### Aim of the task
Starting at the top of the entries, restate word for word each line up to and including the one with "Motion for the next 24".

### Data entries
[Start of section]
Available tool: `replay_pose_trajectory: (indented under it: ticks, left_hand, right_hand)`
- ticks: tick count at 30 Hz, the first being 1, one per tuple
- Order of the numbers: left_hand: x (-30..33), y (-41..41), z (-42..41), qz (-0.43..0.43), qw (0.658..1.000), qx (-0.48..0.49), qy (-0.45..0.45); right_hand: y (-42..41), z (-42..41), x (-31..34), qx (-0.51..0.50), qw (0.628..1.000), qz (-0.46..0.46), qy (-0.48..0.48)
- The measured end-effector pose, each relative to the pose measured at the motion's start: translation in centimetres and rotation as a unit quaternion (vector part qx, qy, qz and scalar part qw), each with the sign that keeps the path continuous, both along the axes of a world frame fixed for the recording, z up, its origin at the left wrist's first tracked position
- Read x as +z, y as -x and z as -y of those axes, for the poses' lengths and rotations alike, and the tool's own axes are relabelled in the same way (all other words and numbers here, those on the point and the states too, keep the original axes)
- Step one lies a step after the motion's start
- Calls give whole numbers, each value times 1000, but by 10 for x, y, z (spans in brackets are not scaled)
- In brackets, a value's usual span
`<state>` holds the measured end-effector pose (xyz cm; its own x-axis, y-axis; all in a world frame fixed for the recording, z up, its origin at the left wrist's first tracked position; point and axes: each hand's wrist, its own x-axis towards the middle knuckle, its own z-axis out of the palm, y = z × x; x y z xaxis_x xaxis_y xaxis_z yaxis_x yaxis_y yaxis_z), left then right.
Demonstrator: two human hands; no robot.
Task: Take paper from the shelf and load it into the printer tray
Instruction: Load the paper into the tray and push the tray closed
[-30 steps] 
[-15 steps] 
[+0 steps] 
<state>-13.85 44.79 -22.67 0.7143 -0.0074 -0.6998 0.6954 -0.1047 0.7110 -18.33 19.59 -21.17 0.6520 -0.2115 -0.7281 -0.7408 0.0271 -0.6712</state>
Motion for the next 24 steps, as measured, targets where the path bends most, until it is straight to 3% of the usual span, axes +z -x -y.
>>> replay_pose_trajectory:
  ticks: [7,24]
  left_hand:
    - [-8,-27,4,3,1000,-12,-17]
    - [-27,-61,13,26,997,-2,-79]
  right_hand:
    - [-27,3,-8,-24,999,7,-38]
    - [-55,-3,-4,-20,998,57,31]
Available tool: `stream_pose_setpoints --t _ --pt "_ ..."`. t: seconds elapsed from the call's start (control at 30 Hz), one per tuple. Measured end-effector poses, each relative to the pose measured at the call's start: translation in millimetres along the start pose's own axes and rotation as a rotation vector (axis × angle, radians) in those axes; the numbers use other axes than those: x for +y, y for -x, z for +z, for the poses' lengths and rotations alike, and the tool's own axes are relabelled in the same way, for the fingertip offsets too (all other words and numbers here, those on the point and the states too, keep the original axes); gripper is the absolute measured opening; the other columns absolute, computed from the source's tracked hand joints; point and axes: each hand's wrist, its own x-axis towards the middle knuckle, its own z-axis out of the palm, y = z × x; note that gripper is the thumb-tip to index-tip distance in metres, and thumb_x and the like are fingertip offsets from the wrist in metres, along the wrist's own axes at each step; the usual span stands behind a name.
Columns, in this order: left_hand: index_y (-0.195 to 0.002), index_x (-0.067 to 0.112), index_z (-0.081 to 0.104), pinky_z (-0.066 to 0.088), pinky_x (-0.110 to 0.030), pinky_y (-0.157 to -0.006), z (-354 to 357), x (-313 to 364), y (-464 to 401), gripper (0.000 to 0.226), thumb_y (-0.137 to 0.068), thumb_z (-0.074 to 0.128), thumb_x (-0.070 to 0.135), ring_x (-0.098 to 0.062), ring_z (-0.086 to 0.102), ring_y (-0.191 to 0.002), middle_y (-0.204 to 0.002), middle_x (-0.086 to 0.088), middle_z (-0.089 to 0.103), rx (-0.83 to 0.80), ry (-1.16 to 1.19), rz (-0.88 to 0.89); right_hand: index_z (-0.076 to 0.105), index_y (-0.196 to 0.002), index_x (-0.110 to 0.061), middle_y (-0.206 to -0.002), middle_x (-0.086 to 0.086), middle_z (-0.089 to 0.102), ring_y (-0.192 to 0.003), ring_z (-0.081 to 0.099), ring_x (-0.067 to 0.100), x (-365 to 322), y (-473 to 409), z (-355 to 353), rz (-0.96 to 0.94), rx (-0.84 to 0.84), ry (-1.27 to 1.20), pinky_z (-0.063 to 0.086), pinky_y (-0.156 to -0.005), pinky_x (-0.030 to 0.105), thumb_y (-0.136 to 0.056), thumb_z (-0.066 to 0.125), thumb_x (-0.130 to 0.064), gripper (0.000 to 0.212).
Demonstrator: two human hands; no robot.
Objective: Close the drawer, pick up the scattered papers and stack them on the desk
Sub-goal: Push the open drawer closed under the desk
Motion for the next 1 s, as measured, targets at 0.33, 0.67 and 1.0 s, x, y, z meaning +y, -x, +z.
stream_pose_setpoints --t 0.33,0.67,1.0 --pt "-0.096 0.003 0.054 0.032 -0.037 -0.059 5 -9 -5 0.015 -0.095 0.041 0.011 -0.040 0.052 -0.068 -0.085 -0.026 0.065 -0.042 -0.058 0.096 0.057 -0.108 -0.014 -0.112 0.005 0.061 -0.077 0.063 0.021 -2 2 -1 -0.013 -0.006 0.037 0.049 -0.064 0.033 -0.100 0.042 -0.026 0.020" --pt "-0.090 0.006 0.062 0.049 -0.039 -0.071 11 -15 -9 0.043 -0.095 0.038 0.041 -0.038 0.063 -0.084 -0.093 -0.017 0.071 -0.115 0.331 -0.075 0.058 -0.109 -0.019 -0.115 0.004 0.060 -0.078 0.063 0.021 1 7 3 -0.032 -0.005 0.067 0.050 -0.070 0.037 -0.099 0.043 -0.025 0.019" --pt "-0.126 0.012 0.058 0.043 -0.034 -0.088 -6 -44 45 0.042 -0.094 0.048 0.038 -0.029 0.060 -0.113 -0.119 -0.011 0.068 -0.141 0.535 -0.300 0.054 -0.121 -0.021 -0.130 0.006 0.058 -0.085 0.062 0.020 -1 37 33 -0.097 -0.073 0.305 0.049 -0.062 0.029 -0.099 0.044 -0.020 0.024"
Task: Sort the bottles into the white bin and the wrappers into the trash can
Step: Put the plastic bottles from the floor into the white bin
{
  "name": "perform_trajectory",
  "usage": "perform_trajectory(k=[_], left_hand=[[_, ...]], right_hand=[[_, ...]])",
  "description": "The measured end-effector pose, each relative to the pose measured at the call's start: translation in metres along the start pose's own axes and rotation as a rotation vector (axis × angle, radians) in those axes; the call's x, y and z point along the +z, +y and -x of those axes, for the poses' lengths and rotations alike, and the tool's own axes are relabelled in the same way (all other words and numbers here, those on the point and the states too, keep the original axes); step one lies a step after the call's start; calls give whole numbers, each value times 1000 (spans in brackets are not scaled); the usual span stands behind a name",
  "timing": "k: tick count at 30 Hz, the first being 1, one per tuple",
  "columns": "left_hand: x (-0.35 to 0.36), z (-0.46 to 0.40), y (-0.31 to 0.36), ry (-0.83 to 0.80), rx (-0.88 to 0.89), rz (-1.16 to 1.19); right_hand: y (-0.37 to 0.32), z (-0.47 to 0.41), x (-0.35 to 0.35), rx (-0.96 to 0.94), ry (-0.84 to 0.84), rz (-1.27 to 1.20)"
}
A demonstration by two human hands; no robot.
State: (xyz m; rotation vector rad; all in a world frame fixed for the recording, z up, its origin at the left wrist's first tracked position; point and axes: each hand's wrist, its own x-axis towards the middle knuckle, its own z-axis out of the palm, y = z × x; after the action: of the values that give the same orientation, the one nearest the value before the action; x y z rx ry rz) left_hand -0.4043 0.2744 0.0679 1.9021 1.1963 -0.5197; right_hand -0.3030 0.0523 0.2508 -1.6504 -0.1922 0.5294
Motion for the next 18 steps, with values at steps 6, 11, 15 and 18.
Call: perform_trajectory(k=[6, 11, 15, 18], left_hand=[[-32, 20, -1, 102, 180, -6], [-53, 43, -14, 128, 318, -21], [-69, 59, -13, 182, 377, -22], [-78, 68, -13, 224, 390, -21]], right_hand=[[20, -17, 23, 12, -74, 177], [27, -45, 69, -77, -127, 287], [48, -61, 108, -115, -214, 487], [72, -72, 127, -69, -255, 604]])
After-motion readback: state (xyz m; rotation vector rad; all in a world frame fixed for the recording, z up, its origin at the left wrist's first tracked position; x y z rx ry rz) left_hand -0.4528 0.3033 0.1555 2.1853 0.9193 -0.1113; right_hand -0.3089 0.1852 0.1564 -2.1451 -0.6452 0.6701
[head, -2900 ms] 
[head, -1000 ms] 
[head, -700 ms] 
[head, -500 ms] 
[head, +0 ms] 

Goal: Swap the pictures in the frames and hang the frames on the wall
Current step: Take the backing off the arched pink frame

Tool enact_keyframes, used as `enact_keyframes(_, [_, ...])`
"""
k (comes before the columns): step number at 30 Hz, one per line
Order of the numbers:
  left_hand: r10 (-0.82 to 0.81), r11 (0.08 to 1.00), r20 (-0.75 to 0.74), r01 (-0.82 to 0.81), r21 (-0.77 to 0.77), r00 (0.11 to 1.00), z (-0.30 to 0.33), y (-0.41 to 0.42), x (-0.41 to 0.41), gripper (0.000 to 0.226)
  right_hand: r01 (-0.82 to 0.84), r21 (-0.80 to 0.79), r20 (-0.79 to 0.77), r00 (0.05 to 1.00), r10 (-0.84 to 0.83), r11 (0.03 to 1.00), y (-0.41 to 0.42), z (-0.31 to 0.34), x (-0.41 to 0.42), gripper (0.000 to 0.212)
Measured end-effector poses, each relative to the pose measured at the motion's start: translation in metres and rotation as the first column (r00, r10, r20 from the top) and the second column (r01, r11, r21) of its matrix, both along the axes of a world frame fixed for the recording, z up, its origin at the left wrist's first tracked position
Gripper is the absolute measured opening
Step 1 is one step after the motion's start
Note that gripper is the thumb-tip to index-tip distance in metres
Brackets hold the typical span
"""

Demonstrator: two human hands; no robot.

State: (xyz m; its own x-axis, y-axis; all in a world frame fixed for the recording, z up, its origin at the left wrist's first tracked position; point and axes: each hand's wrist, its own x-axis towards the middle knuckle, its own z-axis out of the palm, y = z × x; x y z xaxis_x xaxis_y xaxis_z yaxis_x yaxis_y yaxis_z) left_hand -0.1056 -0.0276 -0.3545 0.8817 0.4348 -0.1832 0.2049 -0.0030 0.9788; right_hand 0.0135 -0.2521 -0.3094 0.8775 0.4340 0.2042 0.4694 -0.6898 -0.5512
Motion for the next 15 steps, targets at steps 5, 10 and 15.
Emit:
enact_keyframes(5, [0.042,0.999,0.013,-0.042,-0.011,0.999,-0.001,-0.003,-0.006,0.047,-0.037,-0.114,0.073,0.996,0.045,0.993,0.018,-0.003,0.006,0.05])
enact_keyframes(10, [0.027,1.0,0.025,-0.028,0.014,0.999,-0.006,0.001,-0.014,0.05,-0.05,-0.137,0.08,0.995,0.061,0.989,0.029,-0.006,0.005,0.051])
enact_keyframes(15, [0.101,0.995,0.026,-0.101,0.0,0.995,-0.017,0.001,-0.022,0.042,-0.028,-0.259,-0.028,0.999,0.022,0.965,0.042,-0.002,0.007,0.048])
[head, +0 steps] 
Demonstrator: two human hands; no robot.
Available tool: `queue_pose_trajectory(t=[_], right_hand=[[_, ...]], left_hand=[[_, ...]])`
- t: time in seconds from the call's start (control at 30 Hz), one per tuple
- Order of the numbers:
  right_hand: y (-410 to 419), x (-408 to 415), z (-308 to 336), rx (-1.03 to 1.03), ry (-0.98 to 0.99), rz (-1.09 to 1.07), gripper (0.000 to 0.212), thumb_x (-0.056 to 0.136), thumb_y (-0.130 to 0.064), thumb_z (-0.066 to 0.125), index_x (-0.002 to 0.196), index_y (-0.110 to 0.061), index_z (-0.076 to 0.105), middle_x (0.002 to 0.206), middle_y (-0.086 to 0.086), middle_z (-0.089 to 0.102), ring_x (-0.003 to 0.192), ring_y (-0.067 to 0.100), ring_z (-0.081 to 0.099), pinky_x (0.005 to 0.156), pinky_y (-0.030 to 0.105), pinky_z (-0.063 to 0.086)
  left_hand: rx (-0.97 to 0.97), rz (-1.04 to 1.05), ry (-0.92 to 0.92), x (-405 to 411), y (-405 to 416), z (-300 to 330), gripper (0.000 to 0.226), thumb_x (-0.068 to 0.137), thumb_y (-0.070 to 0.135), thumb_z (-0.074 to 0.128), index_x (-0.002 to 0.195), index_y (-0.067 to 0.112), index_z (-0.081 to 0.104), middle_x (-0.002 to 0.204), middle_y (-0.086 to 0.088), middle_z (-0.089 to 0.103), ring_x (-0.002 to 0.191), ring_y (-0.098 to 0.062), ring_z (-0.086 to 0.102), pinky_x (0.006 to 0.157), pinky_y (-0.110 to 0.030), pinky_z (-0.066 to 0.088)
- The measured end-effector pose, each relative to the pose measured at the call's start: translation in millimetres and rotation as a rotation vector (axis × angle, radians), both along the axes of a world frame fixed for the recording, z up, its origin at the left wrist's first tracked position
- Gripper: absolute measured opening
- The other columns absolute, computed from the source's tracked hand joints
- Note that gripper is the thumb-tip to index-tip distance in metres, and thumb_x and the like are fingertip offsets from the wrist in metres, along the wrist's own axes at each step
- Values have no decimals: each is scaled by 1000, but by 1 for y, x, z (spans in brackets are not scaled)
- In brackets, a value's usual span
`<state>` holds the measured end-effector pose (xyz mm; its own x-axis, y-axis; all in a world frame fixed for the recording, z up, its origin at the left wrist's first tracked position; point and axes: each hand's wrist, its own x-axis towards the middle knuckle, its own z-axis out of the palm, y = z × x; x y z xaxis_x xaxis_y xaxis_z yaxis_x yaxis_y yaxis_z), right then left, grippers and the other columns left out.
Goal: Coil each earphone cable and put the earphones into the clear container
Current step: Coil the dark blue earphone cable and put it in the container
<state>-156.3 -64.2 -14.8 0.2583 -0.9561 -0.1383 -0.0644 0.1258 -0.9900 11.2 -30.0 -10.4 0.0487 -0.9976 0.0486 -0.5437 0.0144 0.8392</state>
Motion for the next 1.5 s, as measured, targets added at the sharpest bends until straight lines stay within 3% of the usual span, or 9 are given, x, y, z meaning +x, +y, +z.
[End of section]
### Exercise solution
Available tool: `replay_pose_trajectory: (indented under it: ticks, left_hand, right_hand)`
- ticks: tick count at 30 Hz, the first being 1, one per tuple
- Order of the numbers: left_hand: x (-30..33), y (-41..41), z (-42..41), qz (-0.43..0.43), qw (0.658..1.000), qx (-0.48..0.49), qy (-0.45..0.45); right_hand: y (-42..41), z (-42..41), x (-31..34), qx (-0.51..0.50), qw (0.628..1.000), qz (-0.46..0.46), qy (-0.48..0.48)
- The measured end-effector pose, each relative to the pose measured at the motion's start: translation in centimetres and rotation as a unit quaternion (vector part qx, qy, qz and scalar part qw), each with the sign that keeps the path continuous, both along the axes of a world frame fixed for the recording, z up, its origin at the left wrist's first tracked position
- Read x as +z, y as -x and z as -y of those axes, for the poses' lengths and rotations alike, and the tool's own axes are relabelled in the same way (all other words and numbers here, those on the point and the states too, keep the original axes)
- Step one lies a step after the motion's start
- Calls give whole numbers, each value times 1000, but by 10 for x, y, z (spans in brackets are not scaled)
- In brackets, a value's usual span
`<state>` holds the measured end-effector pose (xyz cm; its own x-axis, y-axis; all in a world frame fixed for the recording, z up, its origin at the left wrist's first tracked position; point and axes: each hand's wrist, its own x-axis towards the middle knuckle, its own z-axis out of the palm, y = z × x; x y z xaxis_x xaxis_y xaxis_z yaxis_x yaxis_y yaxis_z), left then right.
Demonstrator: two human hands; no robot.
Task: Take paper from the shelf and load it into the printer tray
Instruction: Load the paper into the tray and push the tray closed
[-30 steps] 
[-15 steps] 
[+0 steps] 
<state>-13.85 44.79 -22.67 0.7143 -0.0074 -0.6998 0.6954 -0.1047 0.7110 -18.33 19.59 -21.17 0.6520 -0.2115 -0.7281 -0.7408 0.0271 -0.6712</state>
Motion for the next 24 steps, as measured, targets where the path bends most, until it is straight to 3% of the usual span, axes +z -x -y.

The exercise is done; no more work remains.